DATA FOR PROCESSING
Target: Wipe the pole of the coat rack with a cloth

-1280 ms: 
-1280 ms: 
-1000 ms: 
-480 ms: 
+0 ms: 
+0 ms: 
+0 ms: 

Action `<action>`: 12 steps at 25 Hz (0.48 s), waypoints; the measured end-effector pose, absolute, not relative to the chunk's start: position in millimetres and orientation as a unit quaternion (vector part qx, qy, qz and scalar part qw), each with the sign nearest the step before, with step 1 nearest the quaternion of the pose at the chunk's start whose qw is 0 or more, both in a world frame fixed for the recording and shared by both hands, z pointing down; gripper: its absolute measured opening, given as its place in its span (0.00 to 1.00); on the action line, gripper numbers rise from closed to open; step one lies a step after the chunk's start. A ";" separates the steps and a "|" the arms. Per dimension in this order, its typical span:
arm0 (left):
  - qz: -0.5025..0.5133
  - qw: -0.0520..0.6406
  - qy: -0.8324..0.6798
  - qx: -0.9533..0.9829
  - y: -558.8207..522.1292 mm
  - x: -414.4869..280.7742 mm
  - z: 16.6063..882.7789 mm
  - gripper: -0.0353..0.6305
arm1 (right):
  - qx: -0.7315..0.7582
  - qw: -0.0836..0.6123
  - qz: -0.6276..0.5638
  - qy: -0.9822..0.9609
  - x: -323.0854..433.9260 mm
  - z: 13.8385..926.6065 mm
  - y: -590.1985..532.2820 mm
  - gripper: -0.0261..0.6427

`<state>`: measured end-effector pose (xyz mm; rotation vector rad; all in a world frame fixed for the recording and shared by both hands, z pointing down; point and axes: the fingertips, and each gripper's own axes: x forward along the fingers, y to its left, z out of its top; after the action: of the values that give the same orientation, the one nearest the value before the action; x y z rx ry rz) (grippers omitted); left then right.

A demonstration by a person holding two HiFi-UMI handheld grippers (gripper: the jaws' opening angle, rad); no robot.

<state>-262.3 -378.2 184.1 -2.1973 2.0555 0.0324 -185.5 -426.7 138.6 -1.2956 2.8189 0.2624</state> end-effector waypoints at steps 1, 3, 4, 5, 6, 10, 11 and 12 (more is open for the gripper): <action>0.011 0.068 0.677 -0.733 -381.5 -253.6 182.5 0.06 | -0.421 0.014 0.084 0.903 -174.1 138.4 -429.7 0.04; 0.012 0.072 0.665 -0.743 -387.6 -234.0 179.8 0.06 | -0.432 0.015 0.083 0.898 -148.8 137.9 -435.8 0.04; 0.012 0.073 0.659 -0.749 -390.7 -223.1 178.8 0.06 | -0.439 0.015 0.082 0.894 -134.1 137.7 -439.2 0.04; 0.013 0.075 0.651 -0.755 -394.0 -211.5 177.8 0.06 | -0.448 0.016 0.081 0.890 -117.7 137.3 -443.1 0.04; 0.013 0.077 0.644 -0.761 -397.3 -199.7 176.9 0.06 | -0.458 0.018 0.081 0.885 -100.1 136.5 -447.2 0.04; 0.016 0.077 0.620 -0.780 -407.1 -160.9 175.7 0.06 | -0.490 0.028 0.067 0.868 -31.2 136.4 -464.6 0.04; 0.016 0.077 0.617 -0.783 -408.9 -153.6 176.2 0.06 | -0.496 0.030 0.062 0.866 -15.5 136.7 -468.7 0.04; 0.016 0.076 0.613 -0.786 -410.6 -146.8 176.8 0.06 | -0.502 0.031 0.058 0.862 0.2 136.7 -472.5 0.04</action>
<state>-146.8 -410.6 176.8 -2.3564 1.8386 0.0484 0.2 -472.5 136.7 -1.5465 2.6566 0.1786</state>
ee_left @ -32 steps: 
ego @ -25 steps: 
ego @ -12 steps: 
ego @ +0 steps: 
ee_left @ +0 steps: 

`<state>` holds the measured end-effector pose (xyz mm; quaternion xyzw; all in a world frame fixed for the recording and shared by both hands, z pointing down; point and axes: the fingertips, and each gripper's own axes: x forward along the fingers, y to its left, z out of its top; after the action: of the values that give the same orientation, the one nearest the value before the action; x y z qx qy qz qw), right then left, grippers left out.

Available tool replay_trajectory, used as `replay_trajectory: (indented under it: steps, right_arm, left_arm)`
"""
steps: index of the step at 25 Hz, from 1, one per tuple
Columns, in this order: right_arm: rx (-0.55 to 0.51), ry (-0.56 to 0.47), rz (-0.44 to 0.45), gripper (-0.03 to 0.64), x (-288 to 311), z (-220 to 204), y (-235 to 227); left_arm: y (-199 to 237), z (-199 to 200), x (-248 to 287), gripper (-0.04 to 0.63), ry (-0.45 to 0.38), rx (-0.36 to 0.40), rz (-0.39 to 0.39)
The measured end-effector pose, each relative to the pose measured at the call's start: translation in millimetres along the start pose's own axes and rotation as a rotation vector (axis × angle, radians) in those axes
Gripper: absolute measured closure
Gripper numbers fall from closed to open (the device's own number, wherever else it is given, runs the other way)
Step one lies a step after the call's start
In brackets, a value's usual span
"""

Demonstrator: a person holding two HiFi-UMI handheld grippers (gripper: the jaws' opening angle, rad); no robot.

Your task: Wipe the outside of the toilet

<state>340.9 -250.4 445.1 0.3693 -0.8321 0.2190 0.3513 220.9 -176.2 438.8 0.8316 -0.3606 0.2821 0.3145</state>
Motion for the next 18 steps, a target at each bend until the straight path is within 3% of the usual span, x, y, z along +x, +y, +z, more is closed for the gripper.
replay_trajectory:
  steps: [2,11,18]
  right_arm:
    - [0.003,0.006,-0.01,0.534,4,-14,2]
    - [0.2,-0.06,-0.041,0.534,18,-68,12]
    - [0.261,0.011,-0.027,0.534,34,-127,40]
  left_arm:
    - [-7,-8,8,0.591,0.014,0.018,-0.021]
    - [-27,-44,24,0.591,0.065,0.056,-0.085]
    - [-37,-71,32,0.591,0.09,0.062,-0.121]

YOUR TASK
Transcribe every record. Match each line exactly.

YOUR RESPONSE
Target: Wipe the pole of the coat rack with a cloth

-1280 ms: 
-1280 ms: 
-1000 ms: 
-480 ms: 
+0 ms: 
+0 ms: 
+0 ms: 

Action `<action>`: 12 steps at 25 Hz (0.48 s), waypoints; the measured end-effector pose, absolute, not relative to the chunk's start: position in millimetres and orientation as a unit quaternion (vector part qx, qy, qz and scalar part qw), each with the sign nearest the step before, with step 1 nearest the quaternion of the pose at the chunk's start whose qw is 0 or more, both in a world frame fixed for the recording and shared by both hands, z pointing down; gripper: its absolute measured opening, given as its place in its span (0.00 to 1.00); on the action line, gripper numbers rise from closed to open; step one lies a step after the chunk's start. A ";" separates the steps and a "|" the arms. Per dimension in this order, its typical span:
arm0 (left):
  - qz: -0.5025..0.5133
  - qw: -0.0520..0.6406
  - qy: -0.8324..0.6798
  - qx: -0.9533..0.9829
  - y: -558.8207..522.1292 mm
  - x: -414.4869..280.7742 mm
  - z: 16.6063..882.7789 mm
  - gripper: -0.0353..0.6305
arm1 (right):
  - qx: -0.7315..0.7582
  - qw: -0.0836..0.6123
  - qz: -0.6276..0.5638
  - qy: -0.9822..0.9609
  - x: -323.0854..433.9260 mm
  - z: 13.8385..926.6065 mm
  - y: -590.1985..532.2820 mm
  - gripper: -0.0261..0.6427

`<state>`: measured end-effector pose (xyz mm; rotation vector rad; all in a world frame fixed for the recording and shared by both hands, z pointing down; point and axes: the fingertips, and each gripper's own axes: x forward along the fingers, y to its left, z out of its top; after the action: of the values that give the same orientation, the one nearest the value before the action; x y z rx ry rz) (grippers omitted); left then right.

A demonstration by a person holding two HiFi-UMI handheld grippers (gripper: the jaws' opening angle, rad); no robot.

<state>-262.3 -378.2 184.1 -2.1973 2.0555 0.0324 -185.5 -426.7 138.6 -1.2956 2.8189 0.2624</state> end-effector waypoints at steps 1, 3, 4, 5, 6, 10, 11 and 12 (more is open for the gripper): <action>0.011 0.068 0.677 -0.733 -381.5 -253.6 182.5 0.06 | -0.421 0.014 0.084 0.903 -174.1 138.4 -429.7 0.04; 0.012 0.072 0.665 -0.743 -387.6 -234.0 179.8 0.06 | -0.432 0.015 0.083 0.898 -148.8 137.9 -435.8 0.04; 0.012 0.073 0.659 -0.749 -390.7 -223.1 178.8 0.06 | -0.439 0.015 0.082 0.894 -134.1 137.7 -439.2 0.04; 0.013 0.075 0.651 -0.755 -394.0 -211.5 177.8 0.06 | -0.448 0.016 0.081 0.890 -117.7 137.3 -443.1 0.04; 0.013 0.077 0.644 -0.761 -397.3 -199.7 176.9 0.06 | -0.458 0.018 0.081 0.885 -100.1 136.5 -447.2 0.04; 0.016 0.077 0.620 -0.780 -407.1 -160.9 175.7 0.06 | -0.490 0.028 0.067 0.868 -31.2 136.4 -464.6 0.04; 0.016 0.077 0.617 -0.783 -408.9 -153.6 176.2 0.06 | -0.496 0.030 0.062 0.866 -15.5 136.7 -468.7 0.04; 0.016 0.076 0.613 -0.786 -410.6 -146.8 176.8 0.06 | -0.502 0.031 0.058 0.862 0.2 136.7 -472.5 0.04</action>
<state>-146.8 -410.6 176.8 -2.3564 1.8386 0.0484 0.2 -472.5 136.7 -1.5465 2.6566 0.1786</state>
ee_left @ -32 steps: 
ego @ -25 steps: 
ego @ -12 steps: 
ego @ +0 steps: 
ee_left @ +0 steps: 

`<state>` holds the measured end-effector pose (xyz mm; quaternion xyzw; all in a world frame fixed for the recording and shared by both hands, z pointing down; point and axes: the fingertips, and each gripper's own axes: x forward along the fingers, y to its left, z out of its top; after the action: of the values that give the same orientation, the one nearest the value before the action; x y z qx qy qz qw), right then left, grippers left out.

Available tool replay_trajectory, used as `replay_trajectory: (indented under it: steps, right_arm, left_arm)`
"""
steps: index of the step at 25 Hz, from 1, one per tuple
Columns, in this order: right_arm: rx (-0.55 to 0.51), ry (-0.56 to 0.47), rz (-0.44 to 0.45), gripper (-0.03 to 0.64), x (-288 to 311), z (-220 to 204), y (-235 to 227); left_arm: y (-199 to 237), z (-199 to 200), x (-248 to 287), gripper (-0.04 to 0.63), ry (-0.45 to 0.38), rx (-0.36 to 0.40), rz (-0.39 to 0.39)
The measured end-effector pose, each relative to the pose measured at the call's start: translation in millimetres along the start pose's own axes and rotation as a rotation vector (axis × angle, radians) in those axes
Gripper: absolute measured closure
Gripper numbers fall from closed to open (the device's own number, wherever else it is given, runs the other way)
Step one lies a step after the call's start
In brackets, a value's usual span
"""

Demonstrator: a person holding two HiFi-UMI handheld grippers (gripper: the jaws' opening angle, rad); no robot.

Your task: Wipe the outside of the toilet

<state>340.9 -250.4 445.1 0.3693 -0.8321 0.2190 0.3513 220.9 -176.2 438.8 0.8316 -0.3606 0.2821 0.3145</state>
Motion for the next 18 steps, a target at each bend until the straight path is within 3% of the usual span, x, y, z along +x, +y, +z, more is closed for the gripper.
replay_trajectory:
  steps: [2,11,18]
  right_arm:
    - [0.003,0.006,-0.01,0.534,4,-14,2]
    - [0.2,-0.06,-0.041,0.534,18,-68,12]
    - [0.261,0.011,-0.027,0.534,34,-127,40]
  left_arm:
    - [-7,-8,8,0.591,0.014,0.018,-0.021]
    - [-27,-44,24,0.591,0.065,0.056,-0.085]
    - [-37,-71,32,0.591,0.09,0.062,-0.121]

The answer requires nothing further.